Good points…. and what is worse is you keep this habit even when you are NOT selling at all. Private time, in jobs other than selling, etc. I maintain this is just simply part of what is making our society worse off. It’s also why we have idiots like Trump in our White House.
Thank you Chuck. It is harder than ever to focus on what’s MOST important.
After reading this and watching The Social Dilemma the only thought that comes to my mind is that human race is destroying itself with new technologies instead of leveraging.
There are just not enough regulating bodies, no one is paying attention especially where I come from, In continents like Europe/ America the government is now getting involved for ex. the GDPR law that was introduced in 2018 in the EU, but that is just for a handful of countries, the governments from developing nations like India which is the 2nd Populous country in the World is way behind and trust me when I say this majority of the people are more messed up here than elsewhere in the context of how social media affects mental wellbeing.

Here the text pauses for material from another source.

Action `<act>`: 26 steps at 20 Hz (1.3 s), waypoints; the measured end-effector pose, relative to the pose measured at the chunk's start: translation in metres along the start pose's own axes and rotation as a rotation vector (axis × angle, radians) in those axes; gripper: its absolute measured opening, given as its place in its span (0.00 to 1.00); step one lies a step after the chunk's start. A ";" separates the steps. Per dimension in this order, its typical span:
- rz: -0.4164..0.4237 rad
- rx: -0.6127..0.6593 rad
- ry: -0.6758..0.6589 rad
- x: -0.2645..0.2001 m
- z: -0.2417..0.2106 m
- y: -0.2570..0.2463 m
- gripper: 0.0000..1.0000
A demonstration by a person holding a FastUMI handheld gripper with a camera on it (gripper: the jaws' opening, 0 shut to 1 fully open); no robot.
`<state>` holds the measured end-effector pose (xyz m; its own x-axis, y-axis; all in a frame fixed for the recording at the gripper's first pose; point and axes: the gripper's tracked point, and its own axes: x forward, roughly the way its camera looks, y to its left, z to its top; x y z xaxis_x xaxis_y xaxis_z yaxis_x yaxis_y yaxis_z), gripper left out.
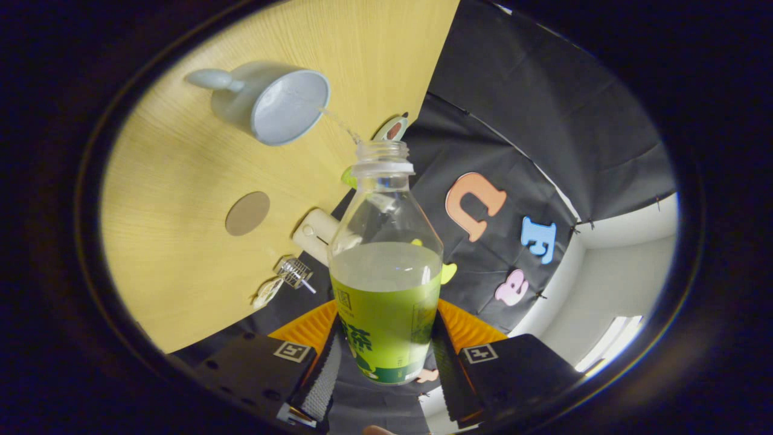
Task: Take the bottle from table, then pour the juice into the cup, finally place the bottle on the coaster
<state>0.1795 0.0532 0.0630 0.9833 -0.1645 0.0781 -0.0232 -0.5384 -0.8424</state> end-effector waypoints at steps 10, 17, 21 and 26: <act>-0.011 0.028 -0.013 0.002 0.005 0.004 0.77; 0.043 0.201 -0.019 0.001 0.010 0.024 0.77; 0.142 0.404 -0.007 0.003 0.005 0.039 0.77; 0.263 0.707 -0.009 -0.004 0.007 0.053 0.77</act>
<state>0.1755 0.0316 0.0146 0.9629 -0.2057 -0.1745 -0.1388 0.1771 -0.9744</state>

Great points. I believe there’s good and bad with social media. Social media can bring cancer survivors together, help business people sell products and especially today keep families and friends connected. The trick is how to balance the good and the bad. And like most things that takes willpower and restraint.
Social Media and participating requires us to build valuable “personal” habits. Shari’s idea of limiting time & time of day is useful. We need to realize that personal contact is important to develop meaningful relationships. Voice and eye contact cannot be replaced by text and emails. Our mental health is dependent on the “personal,” in person contact. Maybe video contact can, under today’s distance requirements, provide some of the benefits.